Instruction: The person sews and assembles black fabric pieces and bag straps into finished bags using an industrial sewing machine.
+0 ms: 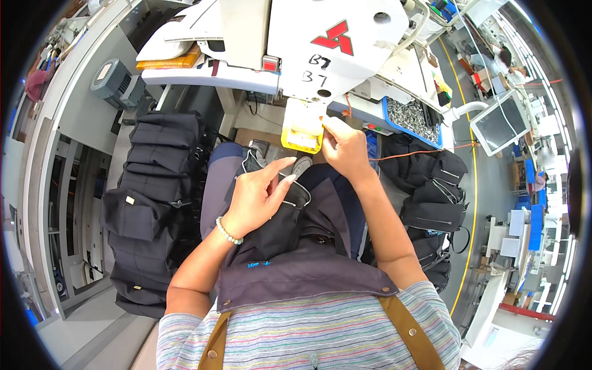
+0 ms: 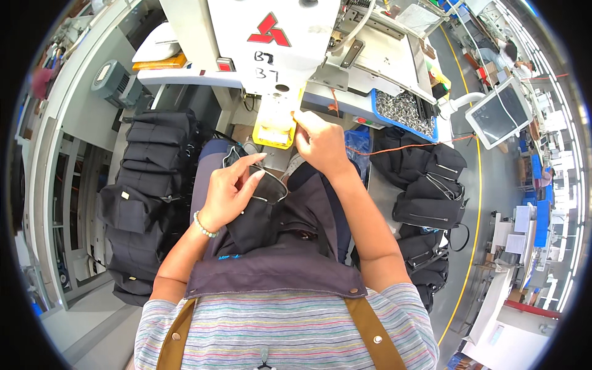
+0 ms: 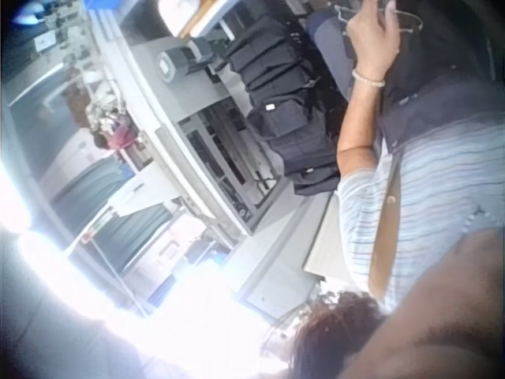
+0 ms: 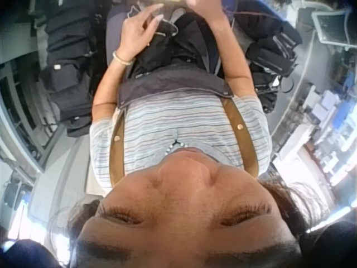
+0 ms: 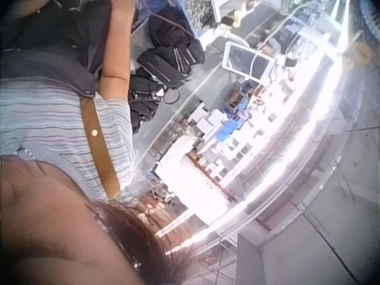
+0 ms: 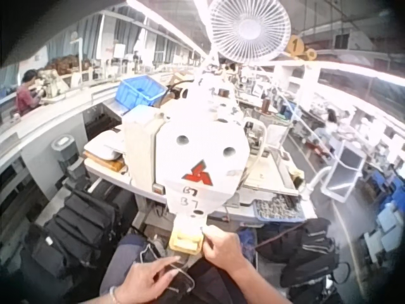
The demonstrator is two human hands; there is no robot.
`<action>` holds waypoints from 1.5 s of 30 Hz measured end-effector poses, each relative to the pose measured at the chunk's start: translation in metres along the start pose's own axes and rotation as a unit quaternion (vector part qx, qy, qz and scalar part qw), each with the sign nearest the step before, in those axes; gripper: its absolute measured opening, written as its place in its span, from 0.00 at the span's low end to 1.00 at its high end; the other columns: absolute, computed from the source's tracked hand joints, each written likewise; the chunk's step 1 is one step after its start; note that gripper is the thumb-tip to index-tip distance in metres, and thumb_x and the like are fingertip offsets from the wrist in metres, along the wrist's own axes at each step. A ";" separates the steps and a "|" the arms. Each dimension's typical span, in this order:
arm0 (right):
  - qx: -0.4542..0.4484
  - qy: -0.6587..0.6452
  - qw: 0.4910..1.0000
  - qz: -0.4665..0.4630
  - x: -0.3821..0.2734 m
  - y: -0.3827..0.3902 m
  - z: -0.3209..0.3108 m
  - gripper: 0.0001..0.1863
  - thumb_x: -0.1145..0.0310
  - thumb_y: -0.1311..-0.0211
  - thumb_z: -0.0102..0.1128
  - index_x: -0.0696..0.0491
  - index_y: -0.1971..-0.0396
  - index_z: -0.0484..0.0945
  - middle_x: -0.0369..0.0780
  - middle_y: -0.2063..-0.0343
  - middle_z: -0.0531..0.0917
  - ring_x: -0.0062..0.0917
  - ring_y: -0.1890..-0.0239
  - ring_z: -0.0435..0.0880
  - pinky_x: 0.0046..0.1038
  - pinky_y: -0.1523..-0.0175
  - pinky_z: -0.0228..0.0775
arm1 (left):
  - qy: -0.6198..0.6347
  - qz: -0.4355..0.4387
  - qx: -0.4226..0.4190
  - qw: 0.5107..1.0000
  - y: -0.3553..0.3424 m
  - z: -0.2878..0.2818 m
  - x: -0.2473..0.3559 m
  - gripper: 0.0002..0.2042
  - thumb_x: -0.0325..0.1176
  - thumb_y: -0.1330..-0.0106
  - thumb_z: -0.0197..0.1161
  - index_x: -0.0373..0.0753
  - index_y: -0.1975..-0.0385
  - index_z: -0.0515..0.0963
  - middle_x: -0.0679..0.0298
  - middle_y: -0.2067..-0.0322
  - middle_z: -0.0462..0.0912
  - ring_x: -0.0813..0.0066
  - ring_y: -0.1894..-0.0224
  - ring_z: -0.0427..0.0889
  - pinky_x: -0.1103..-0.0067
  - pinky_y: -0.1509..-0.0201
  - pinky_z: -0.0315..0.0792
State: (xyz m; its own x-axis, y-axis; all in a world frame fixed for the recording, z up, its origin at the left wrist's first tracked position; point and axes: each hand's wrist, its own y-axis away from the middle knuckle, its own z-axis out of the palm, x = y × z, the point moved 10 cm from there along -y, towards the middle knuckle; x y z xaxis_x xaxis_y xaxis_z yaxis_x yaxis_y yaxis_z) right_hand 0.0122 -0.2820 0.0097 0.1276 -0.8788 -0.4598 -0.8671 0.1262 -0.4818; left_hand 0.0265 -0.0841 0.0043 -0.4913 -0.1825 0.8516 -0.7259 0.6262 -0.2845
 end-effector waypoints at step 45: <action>-0.343 -0.632 0.670 0.183 -0.049 0.060 0.084 0.14 0.66 0.32 0.64 0.57 0.77 0.77 0.29 0.75 0.74 0.11 0.71 0.69 0.19 0.64 0.60 | 0.600 -0.226 -0.437 0.630 0.069 0.152 -0.030 0.24 0.23 0.32 0.64 0.30 0.37 0.70 0.61 0.46 0.81 0.80 0.47 0.80 0.81 0.47 0.78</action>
State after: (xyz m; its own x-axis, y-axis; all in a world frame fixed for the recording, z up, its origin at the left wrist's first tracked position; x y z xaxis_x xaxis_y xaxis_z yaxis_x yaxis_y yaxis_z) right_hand -0.0057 -0.1925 -0.0588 -0.2252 0.3002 -0.9269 -0.9135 -0.3960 0.0937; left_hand -0.0826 -0.1506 -0.1076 0.7705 -0.1158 0.6269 0.1392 0.9902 0.0118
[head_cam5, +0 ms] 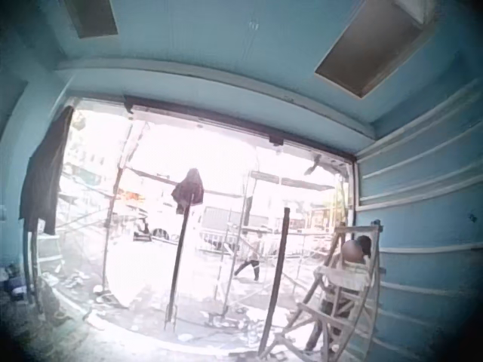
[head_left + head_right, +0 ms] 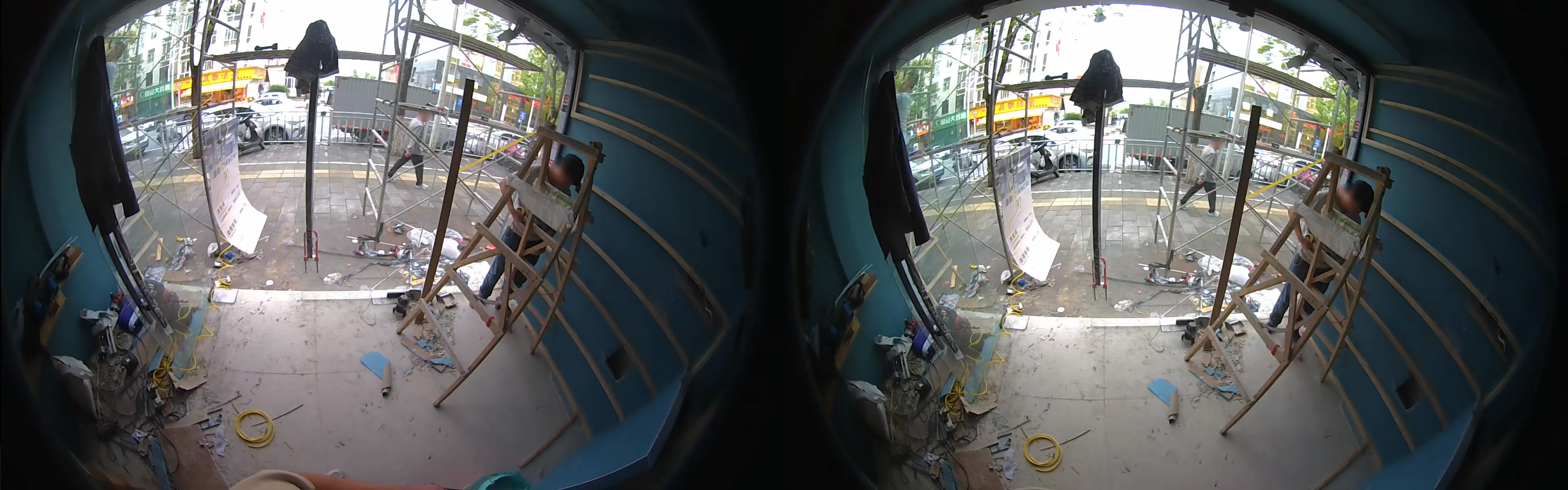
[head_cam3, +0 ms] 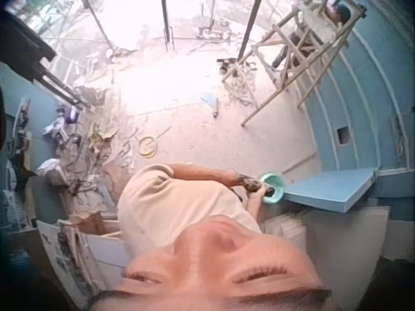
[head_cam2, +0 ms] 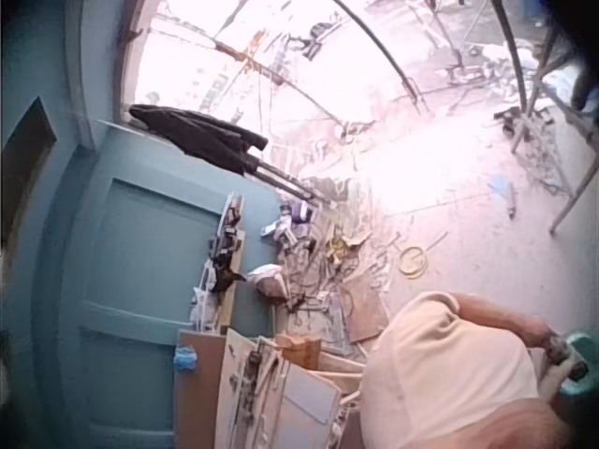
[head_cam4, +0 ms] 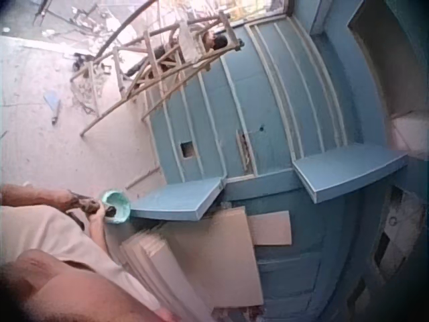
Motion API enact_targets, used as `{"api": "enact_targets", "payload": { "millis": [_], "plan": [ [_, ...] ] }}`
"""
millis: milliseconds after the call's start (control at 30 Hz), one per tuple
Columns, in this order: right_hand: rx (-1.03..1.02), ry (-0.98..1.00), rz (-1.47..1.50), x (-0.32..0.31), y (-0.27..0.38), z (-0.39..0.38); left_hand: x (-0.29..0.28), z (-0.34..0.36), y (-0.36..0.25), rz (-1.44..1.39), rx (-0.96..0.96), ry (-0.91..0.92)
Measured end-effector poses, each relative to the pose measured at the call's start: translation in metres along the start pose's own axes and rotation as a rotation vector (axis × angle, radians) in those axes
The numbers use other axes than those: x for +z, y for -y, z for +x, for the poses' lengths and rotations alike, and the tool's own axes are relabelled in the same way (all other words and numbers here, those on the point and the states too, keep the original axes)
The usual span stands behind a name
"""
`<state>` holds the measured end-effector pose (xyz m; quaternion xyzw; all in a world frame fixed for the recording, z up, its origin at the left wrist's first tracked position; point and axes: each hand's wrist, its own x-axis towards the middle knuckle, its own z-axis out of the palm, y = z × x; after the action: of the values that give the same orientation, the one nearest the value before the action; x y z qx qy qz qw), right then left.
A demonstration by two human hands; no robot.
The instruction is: The person measures and marks a white board with a tape measure and pencil, then uses a circular saw to cut the board. They repeat the process with another piece of wood, measuring, marking, and cutting it.
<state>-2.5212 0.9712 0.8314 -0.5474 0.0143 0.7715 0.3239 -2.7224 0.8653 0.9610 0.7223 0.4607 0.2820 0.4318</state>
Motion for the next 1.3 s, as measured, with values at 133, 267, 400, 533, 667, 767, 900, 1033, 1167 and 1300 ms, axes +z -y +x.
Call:
{"api": "enact_targets", "payload": {
  "millis": [133,267,400,533,667,767,900,1033,1167,1300],
  "plan": [
    [-0.106,0.092,0.003,0.018,0.048,0.000,-0.005,-0.003,-0.002,-0.044,0.088,0.006],
    [-0.204,0.088,-0.046,0.046,0.072,-0.005,-0.012,-0.009,-0.002,-0.063,0.164,-0.065],
    [-0.301,0.241,0.011,0.053,0.059,-0.049,-0.019,-0.013,0.010,-0.089,0.215,-0.375],
    [-0.433,0.159,0.035,0.091,0.027,-0.117,-0.028,-0.015,0.026,0.329,0.319,-0.607],
    [-0.386,0.409,-0.021,0.082,0.036,-0.101,-0.048,-0.015,0.014,0.161,0.359,-0.518],
    [-0.368,0.426,-0.001,0.092,0.025,-0.106,-0.056,-0.024,0.010,0.014,0.392,-0.550],
    [-0.277,0.359,0.027,0.095,0.019,-0.108,-0.055,-0.029,0.023,-0.038,0.327,-0.561],
    [-0.333,0.272,0.024,0.101,0.016,-0.117,-0.043,-0.025,0.025,-0.018,0.293,-0.640],
    [-0.324,0.321,-0.002,0.104,0.015,-0.129,-0.032,-0.022,0.031,-0.079,0.273,-0.628],
    [-0.325,0.360,0.000,0.095,0.019,-0.128,-0.043,-0.030,0.002,0.025,0.132,-0.596]
  ]
}}
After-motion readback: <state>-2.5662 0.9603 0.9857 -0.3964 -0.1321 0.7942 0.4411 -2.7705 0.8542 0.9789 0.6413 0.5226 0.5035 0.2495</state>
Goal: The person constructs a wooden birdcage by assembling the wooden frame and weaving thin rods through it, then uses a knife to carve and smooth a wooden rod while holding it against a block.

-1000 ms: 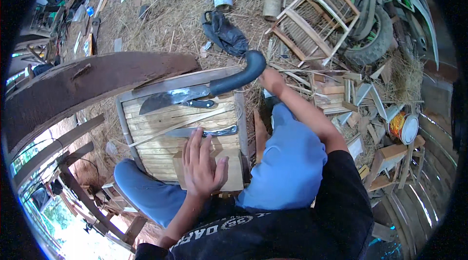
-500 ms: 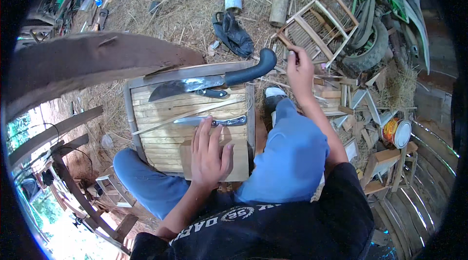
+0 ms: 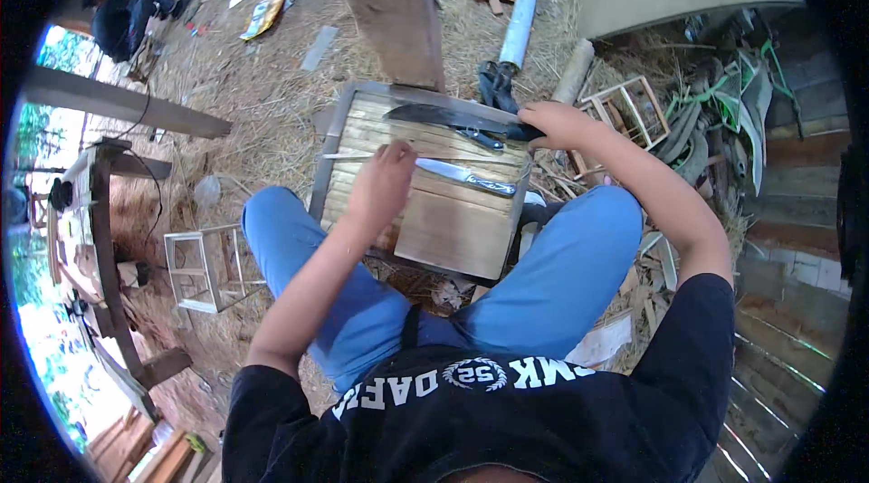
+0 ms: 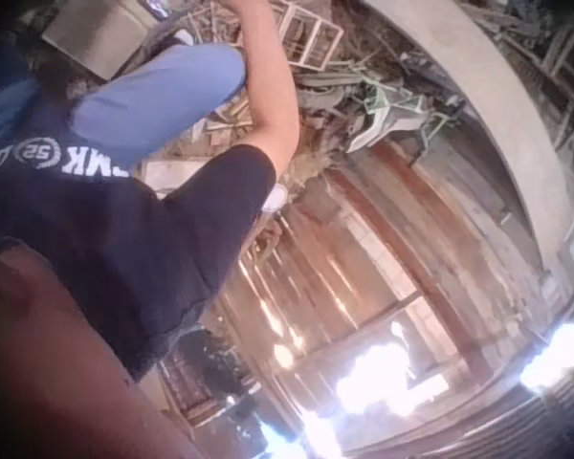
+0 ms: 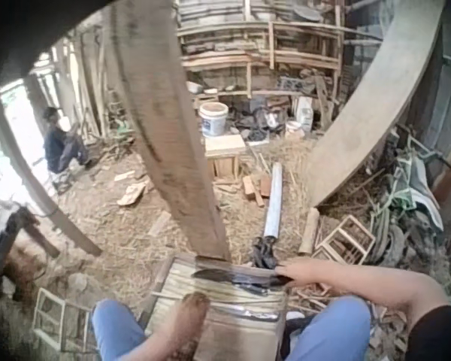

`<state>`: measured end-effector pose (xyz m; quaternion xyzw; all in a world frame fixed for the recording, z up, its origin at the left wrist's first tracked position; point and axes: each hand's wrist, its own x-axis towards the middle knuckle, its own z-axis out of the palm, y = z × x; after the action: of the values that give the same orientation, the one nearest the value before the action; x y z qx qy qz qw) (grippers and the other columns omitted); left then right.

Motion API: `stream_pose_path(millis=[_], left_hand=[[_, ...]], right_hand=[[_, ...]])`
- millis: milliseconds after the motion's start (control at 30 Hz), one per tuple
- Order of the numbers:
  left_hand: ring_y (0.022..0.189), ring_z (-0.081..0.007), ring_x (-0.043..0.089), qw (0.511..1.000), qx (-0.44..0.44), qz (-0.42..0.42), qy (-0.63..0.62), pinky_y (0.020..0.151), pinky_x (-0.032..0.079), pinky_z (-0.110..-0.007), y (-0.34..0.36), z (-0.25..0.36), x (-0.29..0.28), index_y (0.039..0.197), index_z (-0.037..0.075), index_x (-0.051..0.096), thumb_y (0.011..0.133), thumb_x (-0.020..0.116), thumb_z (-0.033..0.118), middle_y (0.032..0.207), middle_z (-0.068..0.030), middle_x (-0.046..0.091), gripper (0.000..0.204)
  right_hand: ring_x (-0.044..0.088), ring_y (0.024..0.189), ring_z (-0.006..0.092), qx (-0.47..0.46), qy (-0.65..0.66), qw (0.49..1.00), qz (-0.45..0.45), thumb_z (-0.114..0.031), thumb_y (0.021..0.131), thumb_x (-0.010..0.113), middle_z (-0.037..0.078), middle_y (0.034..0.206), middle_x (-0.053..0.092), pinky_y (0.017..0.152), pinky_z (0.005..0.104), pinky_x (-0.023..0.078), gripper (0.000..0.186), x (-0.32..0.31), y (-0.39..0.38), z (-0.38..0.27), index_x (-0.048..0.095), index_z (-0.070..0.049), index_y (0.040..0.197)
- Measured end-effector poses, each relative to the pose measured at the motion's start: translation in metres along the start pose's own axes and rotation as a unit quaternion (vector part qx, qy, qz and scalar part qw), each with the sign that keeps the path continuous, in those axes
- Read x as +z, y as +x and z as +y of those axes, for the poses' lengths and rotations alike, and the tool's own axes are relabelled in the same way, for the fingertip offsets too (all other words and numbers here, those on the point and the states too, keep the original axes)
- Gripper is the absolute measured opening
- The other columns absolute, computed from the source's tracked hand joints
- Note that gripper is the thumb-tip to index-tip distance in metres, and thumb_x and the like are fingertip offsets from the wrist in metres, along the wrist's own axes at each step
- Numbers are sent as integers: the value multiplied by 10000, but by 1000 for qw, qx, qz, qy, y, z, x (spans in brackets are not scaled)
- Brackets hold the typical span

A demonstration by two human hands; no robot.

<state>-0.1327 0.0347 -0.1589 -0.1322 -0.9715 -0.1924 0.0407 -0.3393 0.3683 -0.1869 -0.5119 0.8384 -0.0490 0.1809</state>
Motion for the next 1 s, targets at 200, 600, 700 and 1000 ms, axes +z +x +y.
stream_pose_path(millis=[200, 600, 700, 1000], left_hand=[[1014, -325, 644, 989, -11, -37, 142, 844, 554, -449, -21, -44, -2, 993, 43, 650, 856, 608, 48, 1030, -128, 618, 143], [1028, -339, 664, 994, 78, -36, 64, 865, 550, -468, -24, -100, -14, 1051, 94, 688, 881, 631, 69, 1020, -125, 649, 181], [1009, -353, 671, 998, 63, 9, -23, 867, 548, -468, -46, -100, -42, 1022, 89, 721, 895, 645, 67, 1022, -127, 675, 149], [925, -386, 667, 982, 49, 109, -149, 785, 539, -459, -109, -67, -132, 1067, 62, 684, 916, 665, 40, 994, -141, 667, 154]], right_hand=[[674, 1019, 413, 156, 30, 983, -89, -275, 769, 830, 232, 1058, 687, 862, 500, 538, 504, -40, 1, -48, 582, -28, 1132], [730, 923, 390, 388, 91, 906, 141, -553, 765, 753, 211, 961, 749, 827, 480, 565, 590, -74, -22, -189, 751, -51, 1075], [744, 855, 367, 408, 189, 869, 208, -567, 781, 765, 217, 882, 750, 791, 449, 568, 617, -50, -25, -216, 765, -14, 1054], [643, 642, 184, 394, 302, 770, 401, -432, 852, 829, 89, 677, 647, 629, 371, 501, 443, -2, -3, -297, 726, -13, 954]])
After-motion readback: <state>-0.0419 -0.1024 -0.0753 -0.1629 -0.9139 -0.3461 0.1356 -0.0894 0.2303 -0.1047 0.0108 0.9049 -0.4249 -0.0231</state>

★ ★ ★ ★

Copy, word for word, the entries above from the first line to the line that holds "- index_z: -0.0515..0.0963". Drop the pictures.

Instruction: The person sews and assembles black fabric pieces and bag straps into finished bags using an industrial sewing machine.
+0 ms: 
+0 ms: 
+0 ms: 
+0 ms: 
+0 ms: 
+0 ms: 
The demonstrator is two human hands; there is no robot.
`<action>` holds waypoints from 1.5 s of 30 Hz measured end-effector poses, each relative to the pose measured at the chunk's start: translation in metres along the start pose's own axes and rotation as a unit quaternion (vector part qx, qy, qz and scalar part qw), each with the sign nearest the step before, in those axes; gripper: its absolute measured opening, written as its place in its span, from 0.00 at the span's low end to 1.00 at its high end; the other columns: absolute, computed from the source's tracked hand joints, each written likewise; the chunk's step 1 is one step after its start; note that gripper is the thumb-tip to index-tip distance in metres, and thumb_x and the like are fingertip offsets from the wrist in metres, along the wrist's own axes at each step. A ";" separates the steps and a "|" the arms. Each dimension's typical span, in this order:
arm0 (right):
  - qx: -0.4542..0.4484
  - qy: -0.6587..0.6452
  - qw: 0.4910..1.0000
  - qz: -0.4665..0.4630
  - x: -0.3821..0.2734 m
  - y: -0.3827..0.3902 m
  - z: -0.3209..0.3108 m
  - gripper: 0.0001..0.1863
  - thumb_x: -0.1145..0.0310
  - thumb_y: -0.1311..-0.0211
  - thumb_z: -0.0102..0.1128
  - index_x: -0.0696..0.0491
  - index_y: -0.1971..-0.0396
  - index_z: -0.0484..0.0945
  - middle_x: -0.0369..0.0780
  - middle_y: -0.2063..-0.0343
  - middle_z: -0.0531..0.0917
  - ring_x: -0.0062..0.0917
  - ring_y: -0.1890..-0.0239
  - ring_z: -0.0435..0.0880
  - pinky_x: 0.0046..0.1038
  - pinky_y: -0.1523..-0.0175
  - pinky_z: -0.0228..0.0775
arm1 (left):
  - qy: -0.6198..0.6347
  - qz: -0.4355..0.4387
  - qx: -0.4226..0.4190
  - qw: 0.5107..1.0000
  - y: -0.3553..0.3424 m
  - z: -0.2878..0.2818 m
  - x: -0.2473..0.3559 m
  - gripper: 0.0002..0.2042
  - thumb_x: -0.0325..0.1176
  - thumb_y: -0.1330..-0.0106
  - thumb_z: -0.0197..0.1161
  - index_x: -0.0373..0.0753
  - index_y: -0.1975..-0.0385
  - index_z: -0.0515..0.0963

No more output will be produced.